DATA EXTRACT |
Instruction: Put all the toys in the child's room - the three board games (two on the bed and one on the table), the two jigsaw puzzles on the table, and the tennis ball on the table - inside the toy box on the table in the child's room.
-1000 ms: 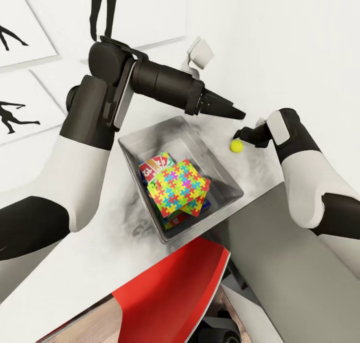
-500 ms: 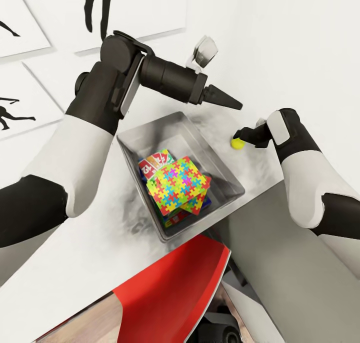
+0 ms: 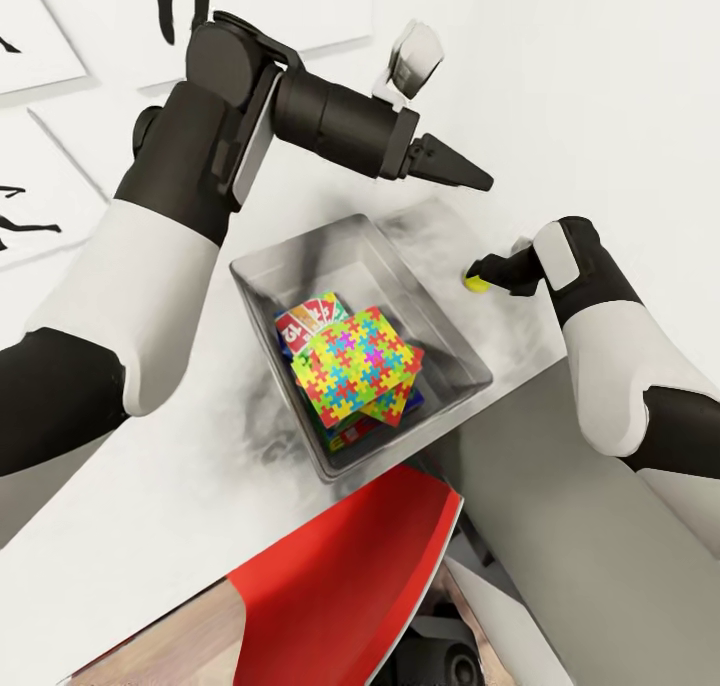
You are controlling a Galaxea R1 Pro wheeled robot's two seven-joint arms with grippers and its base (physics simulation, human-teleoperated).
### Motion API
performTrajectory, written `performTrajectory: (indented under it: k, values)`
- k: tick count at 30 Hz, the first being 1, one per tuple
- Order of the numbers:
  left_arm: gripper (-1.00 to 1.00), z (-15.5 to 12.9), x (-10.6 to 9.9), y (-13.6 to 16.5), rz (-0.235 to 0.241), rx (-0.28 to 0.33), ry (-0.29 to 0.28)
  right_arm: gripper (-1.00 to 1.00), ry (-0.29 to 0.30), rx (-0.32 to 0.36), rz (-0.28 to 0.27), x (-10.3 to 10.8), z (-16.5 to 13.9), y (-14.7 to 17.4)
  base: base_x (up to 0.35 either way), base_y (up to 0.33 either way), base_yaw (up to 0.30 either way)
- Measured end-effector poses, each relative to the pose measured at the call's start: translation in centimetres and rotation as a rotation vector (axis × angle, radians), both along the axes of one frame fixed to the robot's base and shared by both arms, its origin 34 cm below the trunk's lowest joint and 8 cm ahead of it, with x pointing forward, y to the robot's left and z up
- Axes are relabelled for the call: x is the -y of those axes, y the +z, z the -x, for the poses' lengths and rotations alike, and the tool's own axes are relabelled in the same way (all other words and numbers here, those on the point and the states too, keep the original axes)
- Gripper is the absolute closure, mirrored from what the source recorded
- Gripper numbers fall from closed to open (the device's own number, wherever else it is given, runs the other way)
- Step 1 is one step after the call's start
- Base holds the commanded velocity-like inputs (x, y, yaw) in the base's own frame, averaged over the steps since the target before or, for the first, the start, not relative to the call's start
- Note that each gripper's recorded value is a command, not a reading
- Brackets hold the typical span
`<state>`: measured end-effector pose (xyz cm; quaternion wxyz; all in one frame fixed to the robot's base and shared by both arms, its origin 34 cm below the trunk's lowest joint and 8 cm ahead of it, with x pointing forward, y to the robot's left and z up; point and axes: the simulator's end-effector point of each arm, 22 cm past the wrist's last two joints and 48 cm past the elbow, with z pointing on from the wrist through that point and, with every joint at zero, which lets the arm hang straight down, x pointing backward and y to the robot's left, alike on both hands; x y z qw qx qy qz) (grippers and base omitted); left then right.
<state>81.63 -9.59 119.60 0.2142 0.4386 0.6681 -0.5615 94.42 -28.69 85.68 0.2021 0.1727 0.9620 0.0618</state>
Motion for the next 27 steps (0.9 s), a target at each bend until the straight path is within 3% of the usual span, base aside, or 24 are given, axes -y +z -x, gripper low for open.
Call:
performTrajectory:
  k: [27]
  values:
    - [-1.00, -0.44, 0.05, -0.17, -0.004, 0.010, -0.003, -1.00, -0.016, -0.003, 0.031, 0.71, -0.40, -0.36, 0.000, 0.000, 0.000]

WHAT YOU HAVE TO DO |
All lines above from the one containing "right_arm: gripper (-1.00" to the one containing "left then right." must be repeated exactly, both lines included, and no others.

RESULT OF THIS EXERCISE |
  right_arm: gripper (-1.00 to 1.00), ry (-0.29 to 0.30), rx (-0.32 to 0.36), rz (-0.28 to 0.27), x (-10.3 to 10.8), z (-16.5 to 13.9), y (-14.7 to 17.4)
  base: base_x (up to 0.35 either way), base_y (up to 0.33 either way), base_yaw (up to 0.30 either way)
- Measured end-effector poses, each relative to the pose measured at the call's start: translation in centimetres and rotation as a rotation vector (axis × angle, radians), both along the axes of one frame fixed to the robot's base and shared by both arms, its origin 34 cm below the trunk's lowest joint and 8 cm ahead of it, with x pointing forward, y to the robot's left and z up
- Axes are relabelled for the call: x is the -y of those axes, y the +z, z the -x, for the poses' lengths and rotations alike, and the tool's own axes are relabelled in the same way (all other words and numbers here, those on the point and the states too, keep the original axes)
- Gripper is the absolute closure, mirrored from what the source recorded
- Gripper numbers fall from closed to open (the device's own number, wherever else it is given, runs the other way)
- Step 1 is one step after the call's start
- Base holds the commanded velocity-like inputs (x, y, yaw) in the base's own frame, averaged over the steps since the target before or, for the first, the start, not relative to the call's start
- Note that each gripper's recorded value is a command, not a reading
- Brackets hold the typical span
`<state>`: measured end-effector pose (xyz cm; quaternion wxyz; all in one frame fixed to the robot's base and shared by both arms, its origin 34 cm below the trunk's lowest joint and 8 cm ahead of it, with x pointing forward, y to the robot's left and z up; point and axes: the simulator's end-effector point of each arm, 22 cm past the wrist's last two joints and 48 cm past the elbow, with z pointing on from the wrist through that point and, with every joint at zero, which lets the arm hang straight down, x pointing backward and y to the robot's left, alike on both hands; x y z qw qx qy qz) (grippers and base omitted); left then right.

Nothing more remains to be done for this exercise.